Reproduce all of the data exactly.

(Exercise data)

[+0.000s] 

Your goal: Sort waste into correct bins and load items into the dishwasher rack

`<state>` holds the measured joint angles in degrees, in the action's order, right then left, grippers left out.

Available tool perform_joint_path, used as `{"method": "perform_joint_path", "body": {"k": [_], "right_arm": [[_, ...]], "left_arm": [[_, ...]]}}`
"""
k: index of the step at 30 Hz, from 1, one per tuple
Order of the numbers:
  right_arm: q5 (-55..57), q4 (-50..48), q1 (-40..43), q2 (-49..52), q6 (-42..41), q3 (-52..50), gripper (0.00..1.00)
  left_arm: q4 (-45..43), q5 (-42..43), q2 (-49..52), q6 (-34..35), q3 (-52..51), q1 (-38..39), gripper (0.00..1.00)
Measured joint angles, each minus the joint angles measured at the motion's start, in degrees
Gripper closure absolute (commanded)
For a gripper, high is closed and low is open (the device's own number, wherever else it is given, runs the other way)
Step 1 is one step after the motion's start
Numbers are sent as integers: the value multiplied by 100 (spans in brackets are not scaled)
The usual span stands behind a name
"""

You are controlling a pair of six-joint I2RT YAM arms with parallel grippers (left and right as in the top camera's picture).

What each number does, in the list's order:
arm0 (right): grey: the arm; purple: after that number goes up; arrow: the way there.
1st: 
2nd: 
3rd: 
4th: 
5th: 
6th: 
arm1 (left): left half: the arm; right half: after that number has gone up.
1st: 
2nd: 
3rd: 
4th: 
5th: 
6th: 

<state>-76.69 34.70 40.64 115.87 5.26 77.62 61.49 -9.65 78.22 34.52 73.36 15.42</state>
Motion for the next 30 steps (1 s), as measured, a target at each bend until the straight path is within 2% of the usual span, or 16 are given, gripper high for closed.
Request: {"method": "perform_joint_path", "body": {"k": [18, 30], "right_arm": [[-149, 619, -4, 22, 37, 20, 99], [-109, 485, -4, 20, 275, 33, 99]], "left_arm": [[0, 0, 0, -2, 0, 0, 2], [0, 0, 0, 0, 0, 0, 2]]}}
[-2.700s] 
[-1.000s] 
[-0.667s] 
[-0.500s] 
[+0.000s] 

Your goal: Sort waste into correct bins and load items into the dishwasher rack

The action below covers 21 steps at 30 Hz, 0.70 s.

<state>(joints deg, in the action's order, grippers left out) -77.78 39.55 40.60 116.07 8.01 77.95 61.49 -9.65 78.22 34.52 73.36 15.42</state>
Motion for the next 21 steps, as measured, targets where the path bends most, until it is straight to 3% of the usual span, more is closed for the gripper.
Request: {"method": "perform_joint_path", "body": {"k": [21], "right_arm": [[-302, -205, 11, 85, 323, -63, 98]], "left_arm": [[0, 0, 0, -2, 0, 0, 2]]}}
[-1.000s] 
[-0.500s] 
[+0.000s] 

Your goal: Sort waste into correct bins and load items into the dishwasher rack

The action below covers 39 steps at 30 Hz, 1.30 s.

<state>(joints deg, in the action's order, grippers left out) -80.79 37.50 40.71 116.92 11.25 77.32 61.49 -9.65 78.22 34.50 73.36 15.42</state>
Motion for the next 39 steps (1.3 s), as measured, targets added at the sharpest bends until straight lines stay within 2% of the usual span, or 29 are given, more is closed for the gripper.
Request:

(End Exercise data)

### Answer section
[+0.000s] 

Your goal: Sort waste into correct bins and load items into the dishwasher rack

`<state>` holds the measured joint angles in degrees, in the action's order, right then left, grippers left out.

Available tool perform_joint_path, used as `{"method": "perform_joint_path", "body": {"k": [_], "right_arm": [[_, ...]], "left_arm": [[_, ...]]}}`
"""
k: index of the step at 30 Hz, from 1, one per tuple
Order of the numbers:
  right_arm: q5 (-55..57), q4 (-50..48), q1 (-40..43), q2 (-49..52), q6 (-42..41), q3 (-52..50), gripper (0.00..1.00)
  left_arm: q4 (-45..43), q5 (-42..43), q2 (-49..52), q6 (-34..35), q3 (-52..51), q1 (-38..39), gripper (0.00..1.00)
Measured joint angles, each minus the joint angles measured at the motion's start, in degrees
Gripper closure absolute (commanded)
For a gripper, high is closed and low is open (the device's own number, wherever else it is given, runs the other way)
Step 1 is one step after the motion's start
Numbers are sent as integers: the value multiplied by 100 (spans in brackets are not scaled)
The usual span stands behind a name
"""

You are controlling a pair of six-joint I2RT YAM arms with parallel grippers (left and right as in the top camera's picture).

What each number does, in the list's order:
arm0 (right): grey: the arm; purple: after that number goes up; arrow: the way there.
1st: 
2nd: 
3rd: 
4th: 
5th: 
6th: 
arm1 (left): left half: the arm; right half: after that number has gone up.
1st: 
2nd: 
3rd: 
4th: 
5th: 
6th: 

<state>-76.69 34.70 40.64 115.87 5.26 77.62 61.49 -9.65 78.22 34.52 73.36 15.42</state>
Motion for the next 30 steps (1 s), as measured, a target at each bend until the straight path is within 2% of the usual span, or 16 are given, gripper high for closed.
Request: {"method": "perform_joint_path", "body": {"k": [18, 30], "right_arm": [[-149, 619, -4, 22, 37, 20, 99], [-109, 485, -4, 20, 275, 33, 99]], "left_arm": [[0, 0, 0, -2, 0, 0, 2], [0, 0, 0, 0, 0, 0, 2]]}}
[-2.700s] 
[-1.000s] 
[-0.667s] 
[-0.500s] 
[+0.000s] 

Your goal: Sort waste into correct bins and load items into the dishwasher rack

The action below covers 21 steps at 30 Hz, 0.70 s.

<state>(joints deg, in the action's order, grippers left out) -77.78 39.55 40.60 116.07 8.01 77.95 61.49 -9.65 78.22 34.52 73.36 15.42</state>
Motion for the next 21 steps, as measured, targets where the path bends most, until it is straight to 3% of the usual span, more is closed for the gripper.
Request: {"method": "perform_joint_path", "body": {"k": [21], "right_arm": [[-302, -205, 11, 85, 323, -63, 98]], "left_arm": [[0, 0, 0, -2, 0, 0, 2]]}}
[-1.000s] 
[-0.500s] 
[+0.000s] 

Your goal: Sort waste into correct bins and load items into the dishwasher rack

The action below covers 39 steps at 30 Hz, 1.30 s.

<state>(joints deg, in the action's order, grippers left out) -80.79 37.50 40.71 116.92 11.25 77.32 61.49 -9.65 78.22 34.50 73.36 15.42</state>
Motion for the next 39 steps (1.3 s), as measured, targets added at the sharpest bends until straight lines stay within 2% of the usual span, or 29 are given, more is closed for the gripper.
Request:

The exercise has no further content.